WORK INSTRUCTION = Report how many lines in the data include the string "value", and add nothing else.
==== SUPPLIED DATA
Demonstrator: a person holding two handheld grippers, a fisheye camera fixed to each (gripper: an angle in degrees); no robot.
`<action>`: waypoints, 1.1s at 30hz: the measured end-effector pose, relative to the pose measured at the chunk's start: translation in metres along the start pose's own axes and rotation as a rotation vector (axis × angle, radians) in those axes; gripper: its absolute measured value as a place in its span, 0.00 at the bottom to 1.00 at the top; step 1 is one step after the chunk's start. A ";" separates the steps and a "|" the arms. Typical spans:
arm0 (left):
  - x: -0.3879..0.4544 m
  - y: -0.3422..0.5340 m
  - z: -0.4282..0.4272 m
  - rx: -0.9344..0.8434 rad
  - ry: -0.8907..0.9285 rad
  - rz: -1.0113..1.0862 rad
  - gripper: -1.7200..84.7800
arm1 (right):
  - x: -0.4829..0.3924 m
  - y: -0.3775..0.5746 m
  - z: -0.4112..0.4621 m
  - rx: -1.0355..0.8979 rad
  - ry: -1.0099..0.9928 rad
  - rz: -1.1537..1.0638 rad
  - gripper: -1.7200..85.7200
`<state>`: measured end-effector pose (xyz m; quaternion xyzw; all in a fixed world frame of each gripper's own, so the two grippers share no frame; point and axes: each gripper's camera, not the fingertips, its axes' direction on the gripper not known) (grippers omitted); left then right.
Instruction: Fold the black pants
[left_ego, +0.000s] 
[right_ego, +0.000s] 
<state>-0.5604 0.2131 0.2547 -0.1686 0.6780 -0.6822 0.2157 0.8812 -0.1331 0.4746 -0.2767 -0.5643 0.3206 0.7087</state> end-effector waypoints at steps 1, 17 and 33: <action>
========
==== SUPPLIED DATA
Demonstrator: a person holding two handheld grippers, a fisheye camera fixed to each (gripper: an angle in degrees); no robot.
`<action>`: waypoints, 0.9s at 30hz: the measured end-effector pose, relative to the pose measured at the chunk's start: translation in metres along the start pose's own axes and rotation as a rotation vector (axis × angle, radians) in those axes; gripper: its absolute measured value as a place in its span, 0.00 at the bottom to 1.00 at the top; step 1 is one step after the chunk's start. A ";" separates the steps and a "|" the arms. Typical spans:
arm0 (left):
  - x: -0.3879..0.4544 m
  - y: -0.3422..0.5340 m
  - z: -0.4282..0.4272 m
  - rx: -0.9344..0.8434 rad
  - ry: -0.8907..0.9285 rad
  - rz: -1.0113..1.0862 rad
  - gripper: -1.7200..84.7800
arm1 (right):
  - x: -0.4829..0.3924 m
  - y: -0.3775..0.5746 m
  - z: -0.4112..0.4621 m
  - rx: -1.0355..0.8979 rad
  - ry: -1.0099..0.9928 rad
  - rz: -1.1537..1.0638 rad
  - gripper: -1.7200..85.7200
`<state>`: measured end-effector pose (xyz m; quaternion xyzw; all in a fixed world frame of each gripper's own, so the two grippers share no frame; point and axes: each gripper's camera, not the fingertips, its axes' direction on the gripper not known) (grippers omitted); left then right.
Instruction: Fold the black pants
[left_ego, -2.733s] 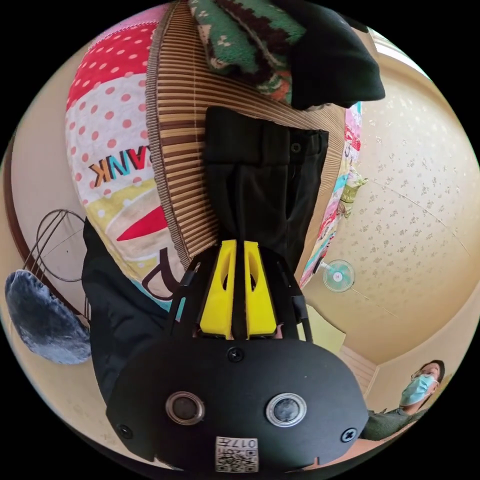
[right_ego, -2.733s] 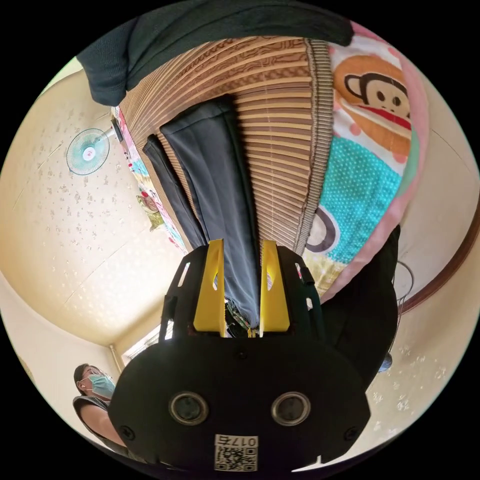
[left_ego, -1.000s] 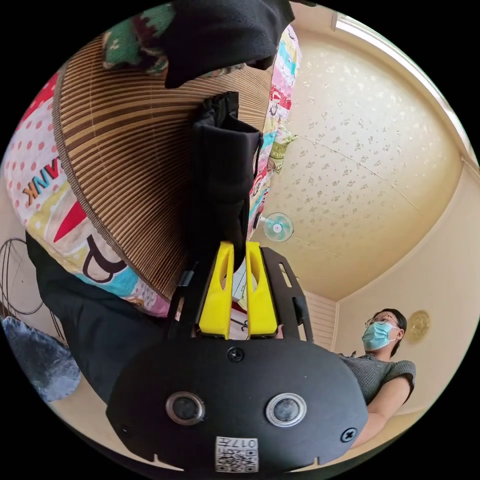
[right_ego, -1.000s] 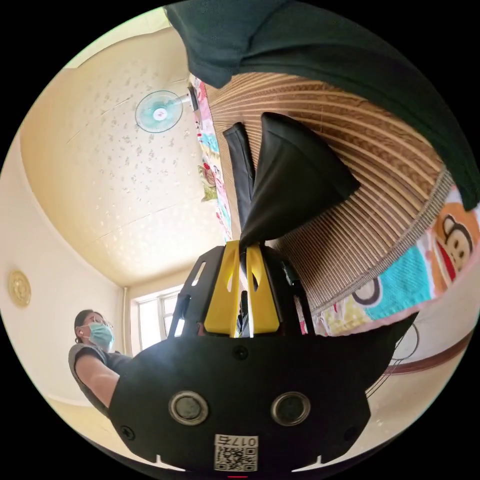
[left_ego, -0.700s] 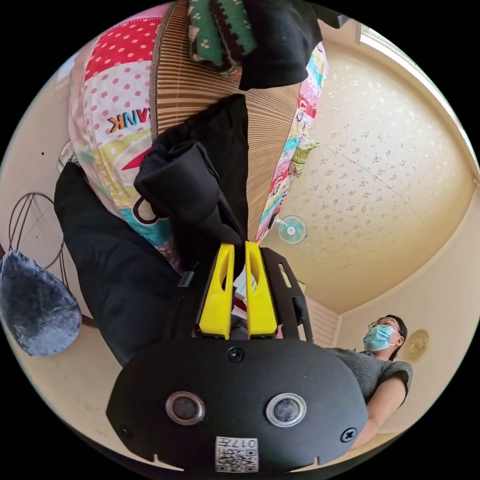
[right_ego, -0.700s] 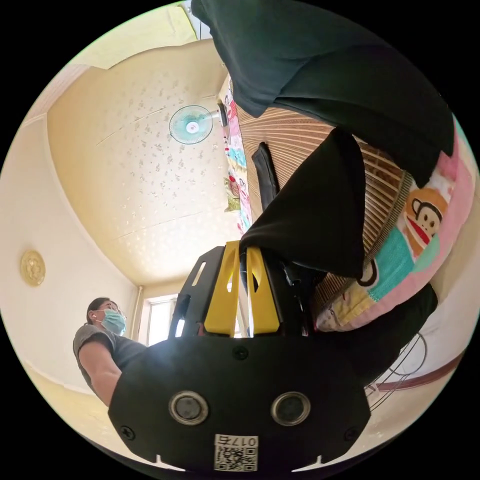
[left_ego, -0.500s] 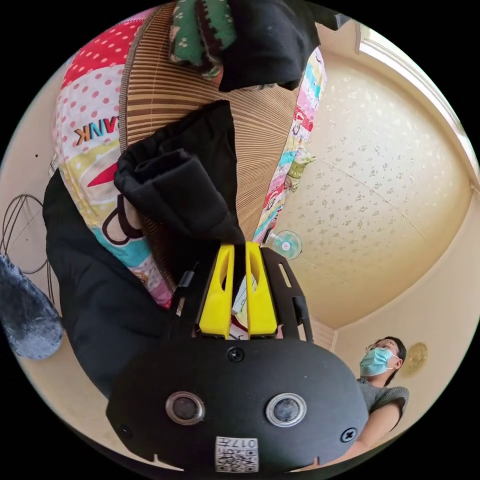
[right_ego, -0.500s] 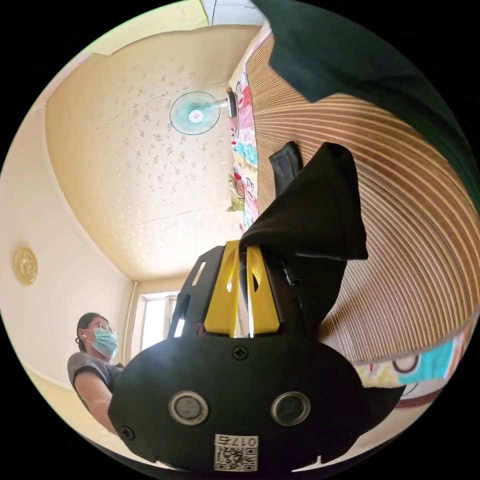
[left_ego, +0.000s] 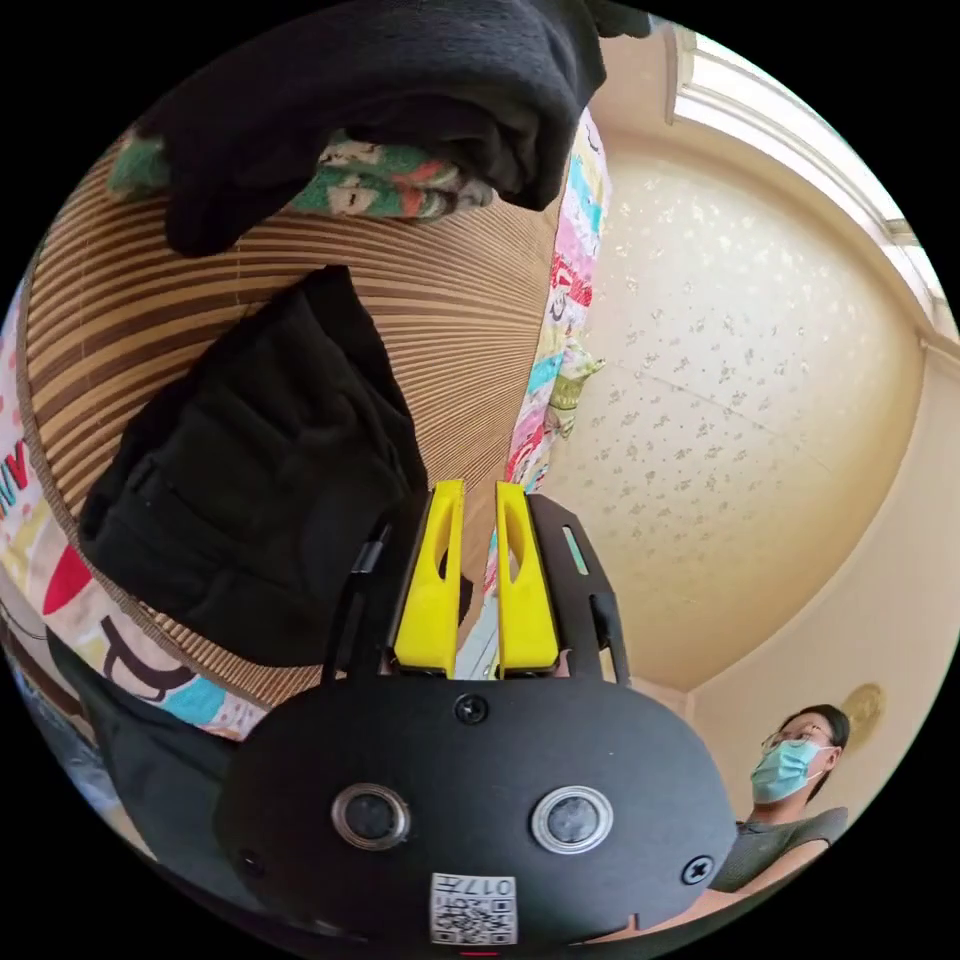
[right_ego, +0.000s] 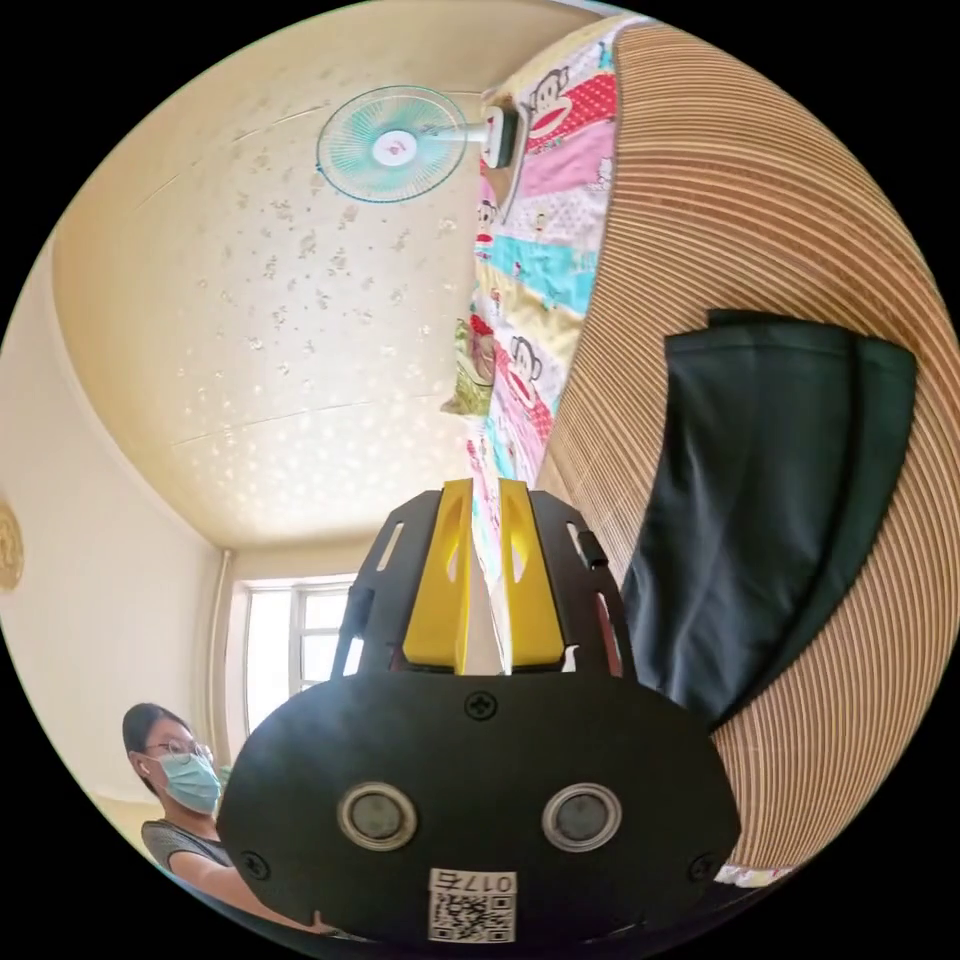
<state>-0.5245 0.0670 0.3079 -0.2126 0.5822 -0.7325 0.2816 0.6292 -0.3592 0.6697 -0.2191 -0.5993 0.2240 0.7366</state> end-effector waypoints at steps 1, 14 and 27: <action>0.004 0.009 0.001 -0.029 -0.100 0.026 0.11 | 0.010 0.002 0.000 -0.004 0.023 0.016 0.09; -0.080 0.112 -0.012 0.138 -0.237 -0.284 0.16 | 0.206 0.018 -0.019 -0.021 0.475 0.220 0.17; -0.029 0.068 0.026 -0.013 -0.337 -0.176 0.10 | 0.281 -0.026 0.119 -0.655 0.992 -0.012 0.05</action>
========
REPLY TO THE EXERCISE = 2